▶ _Exercise aim_
Check every line of the entries below for "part", and copy the lines that have it.

== Source data ==

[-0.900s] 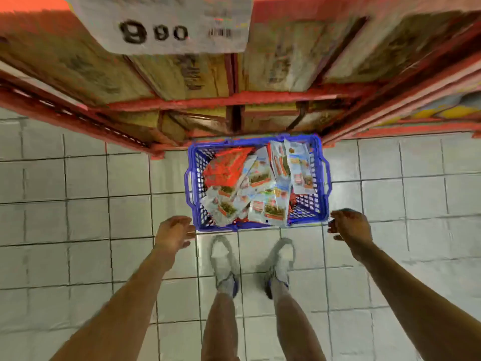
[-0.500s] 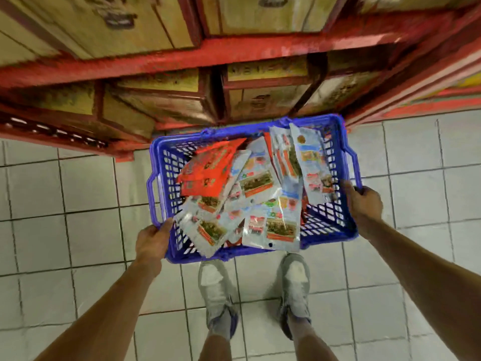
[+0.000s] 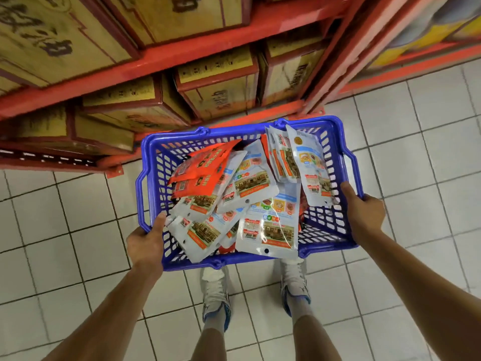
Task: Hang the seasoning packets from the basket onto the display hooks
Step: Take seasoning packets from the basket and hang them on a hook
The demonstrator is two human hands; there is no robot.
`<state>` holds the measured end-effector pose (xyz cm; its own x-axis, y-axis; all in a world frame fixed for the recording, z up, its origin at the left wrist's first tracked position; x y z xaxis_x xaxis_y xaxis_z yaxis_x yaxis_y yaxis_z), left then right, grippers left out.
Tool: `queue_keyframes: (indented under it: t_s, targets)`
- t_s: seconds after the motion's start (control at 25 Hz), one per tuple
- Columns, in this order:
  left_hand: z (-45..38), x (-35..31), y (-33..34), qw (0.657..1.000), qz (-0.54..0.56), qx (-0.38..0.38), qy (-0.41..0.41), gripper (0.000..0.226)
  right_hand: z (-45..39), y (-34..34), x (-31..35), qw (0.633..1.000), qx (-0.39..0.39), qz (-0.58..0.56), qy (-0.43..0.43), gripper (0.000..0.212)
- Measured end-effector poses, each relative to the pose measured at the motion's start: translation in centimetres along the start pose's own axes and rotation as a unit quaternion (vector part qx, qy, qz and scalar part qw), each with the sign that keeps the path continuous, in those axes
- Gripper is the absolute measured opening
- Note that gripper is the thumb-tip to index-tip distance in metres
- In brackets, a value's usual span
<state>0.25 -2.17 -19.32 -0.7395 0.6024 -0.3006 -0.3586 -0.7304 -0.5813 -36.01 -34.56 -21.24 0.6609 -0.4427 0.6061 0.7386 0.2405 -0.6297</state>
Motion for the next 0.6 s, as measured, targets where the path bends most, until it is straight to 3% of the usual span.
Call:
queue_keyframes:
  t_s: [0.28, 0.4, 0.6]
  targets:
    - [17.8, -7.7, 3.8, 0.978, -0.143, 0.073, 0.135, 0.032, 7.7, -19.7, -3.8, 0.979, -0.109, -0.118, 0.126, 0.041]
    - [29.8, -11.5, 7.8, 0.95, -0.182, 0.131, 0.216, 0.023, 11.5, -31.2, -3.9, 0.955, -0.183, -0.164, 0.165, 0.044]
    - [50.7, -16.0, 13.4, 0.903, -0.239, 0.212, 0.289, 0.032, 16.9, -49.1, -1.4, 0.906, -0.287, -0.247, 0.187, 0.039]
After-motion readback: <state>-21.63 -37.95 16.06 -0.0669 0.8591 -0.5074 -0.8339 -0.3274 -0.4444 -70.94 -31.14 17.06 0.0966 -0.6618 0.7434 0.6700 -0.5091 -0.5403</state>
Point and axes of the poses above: each hand's wrist, its own z-axis away from the middle knuckle, its own y-axis out of the palm, x = y × z, the point moved 4 cm from there along -z, towards the middle knuckle, and after that the axes turned 13 degrees about -y, right-handed, at the moved point
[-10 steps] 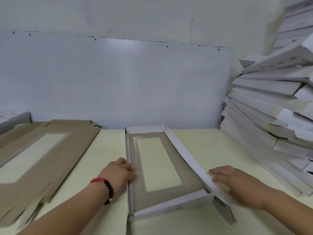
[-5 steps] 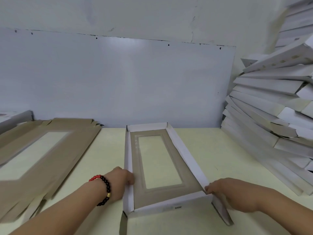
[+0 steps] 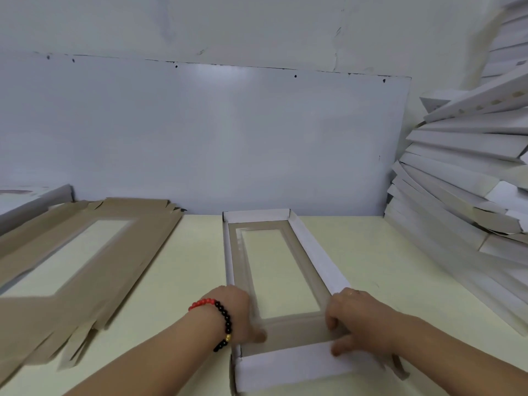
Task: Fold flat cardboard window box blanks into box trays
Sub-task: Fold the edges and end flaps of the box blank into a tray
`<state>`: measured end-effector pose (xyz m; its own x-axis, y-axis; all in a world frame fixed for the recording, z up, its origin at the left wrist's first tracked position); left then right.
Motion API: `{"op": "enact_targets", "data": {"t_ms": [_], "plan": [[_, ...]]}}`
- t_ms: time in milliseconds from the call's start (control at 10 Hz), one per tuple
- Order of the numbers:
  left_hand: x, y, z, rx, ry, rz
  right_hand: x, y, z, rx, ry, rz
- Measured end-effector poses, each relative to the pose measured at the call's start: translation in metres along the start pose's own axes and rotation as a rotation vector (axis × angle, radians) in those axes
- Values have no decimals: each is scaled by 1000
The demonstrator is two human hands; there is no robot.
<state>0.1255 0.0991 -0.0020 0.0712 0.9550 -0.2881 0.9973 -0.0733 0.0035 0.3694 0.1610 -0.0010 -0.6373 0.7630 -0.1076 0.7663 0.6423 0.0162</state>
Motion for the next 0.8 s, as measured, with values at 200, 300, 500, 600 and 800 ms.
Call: {"op": "enact_targets", "data": {"t_ms": [200, 300, 500, 600, 800], "plan": [[10, 2, -1, -20, -12, -67, -7, -8, 5, 39, -99, -35], [11, 4, -5, 2, -26, -74, -16, -19, 1, -94, 47, -63], [13, 3, -8, 9, -23, -67, -55, -16, -5, 17, 303, -189], [15, 2, -8, 17, -21, -59, -71, -13, 6, 32, 440, -260], [23, -6, -9, -11, -32, -44, -90, -7, 49, -133, 527, -550]]}}
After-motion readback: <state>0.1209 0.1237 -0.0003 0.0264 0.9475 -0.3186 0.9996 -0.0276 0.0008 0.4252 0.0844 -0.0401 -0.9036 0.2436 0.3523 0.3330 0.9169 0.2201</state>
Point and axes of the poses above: each hand's wrist, its own x-axis towards the middle knuckle, its own z-axis out of the palm, y = z × x, the point moved 2 cm from there along x, towards the middle knuckle, and after that the axes turned 9 degrees about z, right-handed, at the moved point
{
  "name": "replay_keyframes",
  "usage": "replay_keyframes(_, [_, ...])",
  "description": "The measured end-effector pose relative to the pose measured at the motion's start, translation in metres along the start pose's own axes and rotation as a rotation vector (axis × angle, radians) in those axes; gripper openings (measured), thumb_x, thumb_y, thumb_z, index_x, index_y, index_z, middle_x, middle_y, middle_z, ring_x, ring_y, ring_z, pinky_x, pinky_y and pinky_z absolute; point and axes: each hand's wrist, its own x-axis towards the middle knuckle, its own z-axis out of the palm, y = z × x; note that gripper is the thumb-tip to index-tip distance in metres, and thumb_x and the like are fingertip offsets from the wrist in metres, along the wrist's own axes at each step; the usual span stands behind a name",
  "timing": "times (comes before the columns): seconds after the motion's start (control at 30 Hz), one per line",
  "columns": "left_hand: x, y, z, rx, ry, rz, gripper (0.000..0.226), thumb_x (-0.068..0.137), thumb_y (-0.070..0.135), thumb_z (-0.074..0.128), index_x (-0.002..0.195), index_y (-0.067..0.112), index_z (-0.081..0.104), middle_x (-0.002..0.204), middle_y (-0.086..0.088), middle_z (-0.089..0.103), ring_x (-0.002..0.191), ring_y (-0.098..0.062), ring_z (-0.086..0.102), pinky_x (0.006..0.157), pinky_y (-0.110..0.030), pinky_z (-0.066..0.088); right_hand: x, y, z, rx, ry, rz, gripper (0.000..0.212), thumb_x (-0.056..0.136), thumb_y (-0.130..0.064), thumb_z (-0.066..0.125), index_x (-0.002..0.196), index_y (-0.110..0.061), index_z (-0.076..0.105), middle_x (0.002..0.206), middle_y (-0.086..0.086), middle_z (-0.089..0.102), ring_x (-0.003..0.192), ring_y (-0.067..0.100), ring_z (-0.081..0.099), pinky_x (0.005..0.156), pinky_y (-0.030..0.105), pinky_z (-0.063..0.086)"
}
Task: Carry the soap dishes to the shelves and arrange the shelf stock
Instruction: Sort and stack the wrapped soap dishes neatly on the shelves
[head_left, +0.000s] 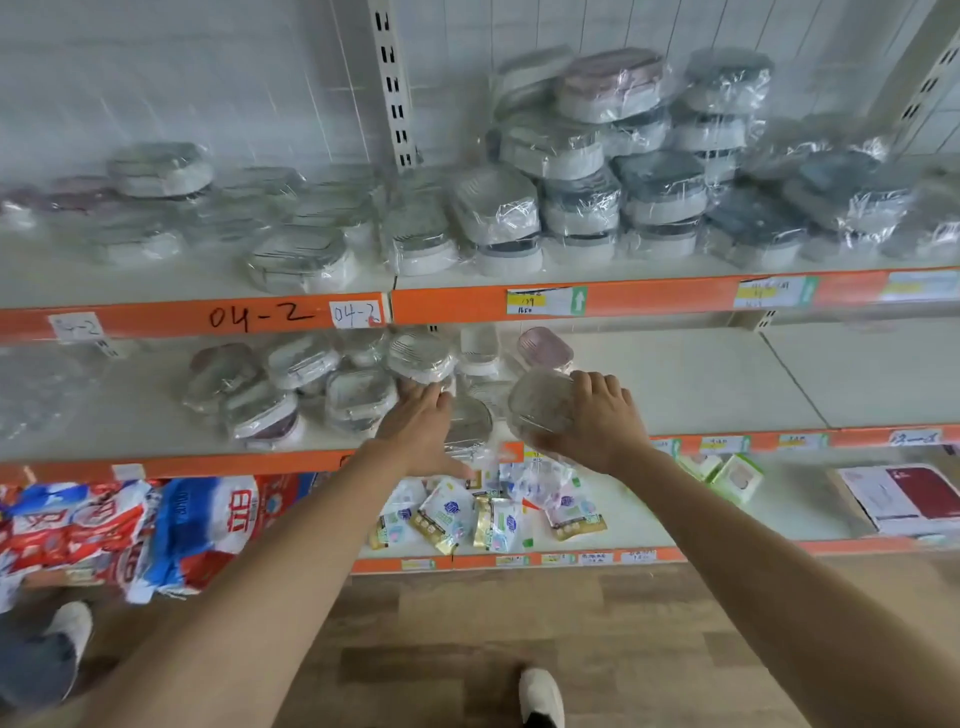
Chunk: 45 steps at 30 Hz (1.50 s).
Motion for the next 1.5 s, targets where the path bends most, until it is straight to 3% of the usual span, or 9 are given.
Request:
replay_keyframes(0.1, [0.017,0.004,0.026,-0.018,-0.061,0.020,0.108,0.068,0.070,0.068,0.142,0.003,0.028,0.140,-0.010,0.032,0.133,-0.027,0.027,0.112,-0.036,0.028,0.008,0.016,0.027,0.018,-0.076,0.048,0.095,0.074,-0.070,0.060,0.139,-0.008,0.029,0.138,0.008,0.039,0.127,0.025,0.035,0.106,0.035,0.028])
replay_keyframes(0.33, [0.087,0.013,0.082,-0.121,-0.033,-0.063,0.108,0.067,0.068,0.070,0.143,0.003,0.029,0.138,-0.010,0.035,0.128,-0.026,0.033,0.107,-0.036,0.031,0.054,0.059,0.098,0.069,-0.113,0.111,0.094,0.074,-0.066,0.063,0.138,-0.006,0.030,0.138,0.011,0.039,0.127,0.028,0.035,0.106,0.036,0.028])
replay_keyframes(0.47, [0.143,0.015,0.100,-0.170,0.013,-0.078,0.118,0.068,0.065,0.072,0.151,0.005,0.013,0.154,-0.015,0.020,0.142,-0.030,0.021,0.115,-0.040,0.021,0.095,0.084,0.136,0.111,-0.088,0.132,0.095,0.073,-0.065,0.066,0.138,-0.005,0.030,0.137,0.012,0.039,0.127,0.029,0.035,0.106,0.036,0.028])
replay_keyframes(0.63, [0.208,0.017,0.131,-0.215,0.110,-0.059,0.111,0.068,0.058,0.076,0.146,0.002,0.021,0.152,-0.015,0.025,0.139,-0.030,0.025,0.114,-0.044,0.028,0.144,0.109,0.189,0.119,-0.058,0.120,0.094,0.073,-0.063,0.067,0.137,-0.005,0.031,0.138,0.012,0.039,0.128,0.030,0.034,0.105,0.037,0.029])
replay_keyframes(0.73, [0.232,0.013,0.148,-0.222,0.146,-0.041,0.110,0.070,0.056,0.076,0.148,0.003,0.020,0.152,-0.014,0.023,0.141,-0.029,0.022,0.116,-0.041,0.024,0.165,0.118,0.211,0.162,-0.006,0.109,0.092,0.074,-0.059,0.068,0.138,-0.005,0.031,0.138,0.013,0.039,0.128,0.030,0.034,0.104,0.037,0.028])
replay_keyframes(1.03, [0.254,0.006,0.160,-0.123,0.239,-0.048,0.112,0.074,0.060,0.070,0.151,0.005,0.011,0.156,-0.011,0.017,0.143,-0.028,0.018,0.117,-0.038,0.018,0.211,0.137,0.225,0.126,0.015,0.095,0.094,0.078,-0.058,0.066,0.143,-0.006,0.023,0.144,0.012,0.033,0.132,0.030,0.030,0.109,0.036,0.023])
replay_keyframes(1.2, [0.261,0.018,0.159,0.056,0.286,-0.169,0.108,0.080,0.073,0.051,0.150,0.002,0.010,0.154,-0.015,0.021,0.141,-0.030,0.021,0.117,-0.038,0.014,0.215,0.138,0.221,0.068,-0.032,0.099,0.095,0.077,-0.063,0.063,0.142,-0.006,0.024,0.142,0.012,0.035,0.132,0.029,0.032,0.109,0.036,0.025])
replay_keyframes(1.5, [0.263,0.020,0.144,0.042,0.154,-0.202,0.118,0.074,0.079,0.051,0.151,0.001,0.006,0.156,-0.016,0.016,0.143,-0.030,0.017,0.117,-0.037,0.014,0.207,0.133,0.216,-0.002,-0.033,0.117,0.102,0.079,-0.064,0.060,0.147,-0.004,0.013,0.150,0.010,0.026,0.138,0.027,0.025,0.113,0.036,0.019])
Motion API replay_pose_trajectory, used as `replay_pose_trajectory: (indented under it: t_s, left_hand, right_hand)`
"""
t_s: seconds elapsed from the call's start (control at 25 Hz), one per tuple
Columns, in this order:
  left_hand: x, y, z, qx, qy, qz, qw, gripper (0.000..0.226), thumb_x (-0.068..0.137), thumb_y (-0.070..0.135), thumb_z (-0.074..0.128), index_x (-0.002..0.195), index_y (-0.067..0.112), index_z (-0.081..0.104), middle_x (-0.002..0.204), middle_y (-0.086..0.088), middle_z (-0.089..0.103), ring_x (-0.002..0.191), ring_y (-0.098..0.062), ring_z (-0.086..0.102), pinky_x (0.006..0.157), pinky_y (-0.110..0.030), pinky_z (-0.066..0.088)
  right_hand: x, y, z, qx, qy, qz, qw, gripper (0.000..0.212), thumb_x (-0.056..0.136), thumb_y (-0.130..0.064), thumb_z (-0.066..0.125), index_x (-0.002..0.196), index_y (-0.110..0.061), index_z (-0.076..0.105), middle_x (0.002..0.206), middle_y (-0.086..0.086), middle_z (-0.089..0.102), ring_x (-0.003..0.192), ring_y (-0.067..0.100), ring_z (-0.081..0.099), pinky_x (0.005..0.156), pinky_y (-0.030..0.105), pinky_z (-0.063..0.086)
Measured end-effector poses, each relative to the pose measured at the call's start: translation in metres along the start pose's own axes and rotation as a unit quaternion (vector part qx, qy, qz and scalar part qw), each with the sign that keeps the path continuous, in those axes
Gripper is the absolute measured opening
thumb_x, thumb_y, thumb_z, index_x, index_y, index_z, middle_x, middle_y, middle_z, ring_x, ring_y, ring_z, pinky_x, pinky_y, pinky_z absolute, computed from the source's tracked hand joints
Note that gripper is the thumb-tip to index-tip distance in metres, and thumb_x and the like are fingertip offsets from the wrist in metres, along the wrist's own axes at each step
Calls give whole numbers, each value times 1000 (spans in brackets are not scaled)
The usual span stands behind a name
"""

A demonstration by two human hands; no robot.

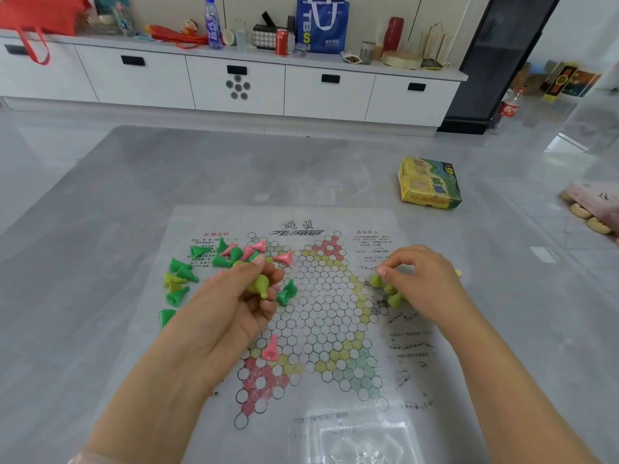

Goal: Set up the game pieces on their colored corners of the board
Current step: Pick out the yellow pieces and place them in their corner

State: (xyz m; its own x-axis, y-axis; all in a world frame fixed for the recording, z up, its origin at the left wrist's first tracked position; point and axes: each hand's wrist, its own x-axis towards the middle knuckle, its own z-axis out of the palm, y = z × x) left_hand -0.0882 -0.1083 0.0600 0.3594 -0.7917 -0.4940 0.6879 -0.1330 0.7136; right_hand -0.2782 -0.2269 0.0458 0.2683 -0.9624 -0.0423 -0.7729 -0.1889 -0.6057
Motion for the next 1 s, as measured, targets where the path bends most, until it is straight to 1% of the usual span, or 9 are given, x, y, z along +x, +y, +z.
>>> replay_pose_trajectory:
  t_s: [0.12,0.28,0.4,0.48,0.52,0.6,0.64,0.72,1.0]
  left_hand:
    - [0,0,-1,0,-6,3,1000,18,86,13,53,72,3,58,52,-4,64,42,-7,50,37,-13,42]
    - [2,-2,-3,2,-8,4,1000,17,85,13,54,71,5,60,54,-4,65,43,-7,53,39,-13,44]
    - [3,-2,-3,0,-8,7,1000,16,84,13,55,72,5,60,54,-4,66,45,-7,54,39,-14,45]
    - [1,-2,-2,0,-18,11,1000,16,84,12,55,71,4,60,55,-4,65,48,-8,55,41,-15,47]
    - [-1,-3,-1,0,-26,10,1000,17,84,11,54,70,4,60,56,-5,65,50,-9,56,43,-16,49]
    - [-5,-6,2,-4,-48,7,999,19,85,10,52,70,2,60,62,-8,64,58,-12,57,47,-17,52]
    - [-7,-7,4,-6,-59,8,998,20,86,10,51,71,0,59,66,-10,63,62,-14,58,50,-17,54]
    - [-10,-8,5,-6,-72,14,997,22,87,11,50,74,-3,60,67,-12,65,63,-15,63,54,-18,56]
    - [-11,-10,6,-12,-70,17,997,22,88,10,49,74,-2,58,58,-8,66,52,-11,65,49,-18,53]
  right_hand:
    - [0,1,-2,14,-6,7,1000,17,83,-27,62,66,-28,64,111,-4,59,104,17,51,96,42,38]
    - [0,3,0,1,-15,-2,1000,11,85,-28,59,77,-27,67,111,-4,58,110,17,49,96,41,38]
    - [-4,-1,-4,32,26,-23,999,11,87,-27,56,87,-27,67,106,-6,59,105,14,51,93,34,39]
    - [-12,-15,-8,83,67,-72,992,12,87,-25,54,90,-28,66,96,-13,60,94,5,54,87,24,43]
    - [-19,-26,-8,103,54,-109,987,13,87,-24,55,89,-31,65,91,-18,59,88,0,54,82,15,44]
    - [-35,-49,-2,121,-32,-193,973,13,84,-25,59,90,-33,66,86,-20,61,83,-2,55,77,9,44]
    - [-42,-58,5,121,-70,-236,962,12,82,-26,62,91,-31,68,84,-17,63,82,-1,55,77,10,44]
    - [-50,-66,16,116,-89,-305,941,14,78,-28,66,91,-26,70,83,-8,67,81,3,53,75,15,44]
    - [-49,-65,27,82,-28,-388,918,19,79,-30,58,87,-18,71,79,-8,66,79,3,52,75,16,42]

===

▶ _Answer box_
- Measured end-effector poses, each relative to the pose measured at the motion's start: translation in centimetres along the start pose's own axes and rotation as a unit quaternion (vector part qx, qy, qz and scalar part qw), each with the sign that keeps the path continuous, in those axes
Measured end-effector poses, each relative to the pose measured at the call's start: translation in metres along the start pose's own axes and rotation as a unit quaternion (vector part qx, qy, qz and scalar part qw), each with the sign that keeps the path continuous, in those axes

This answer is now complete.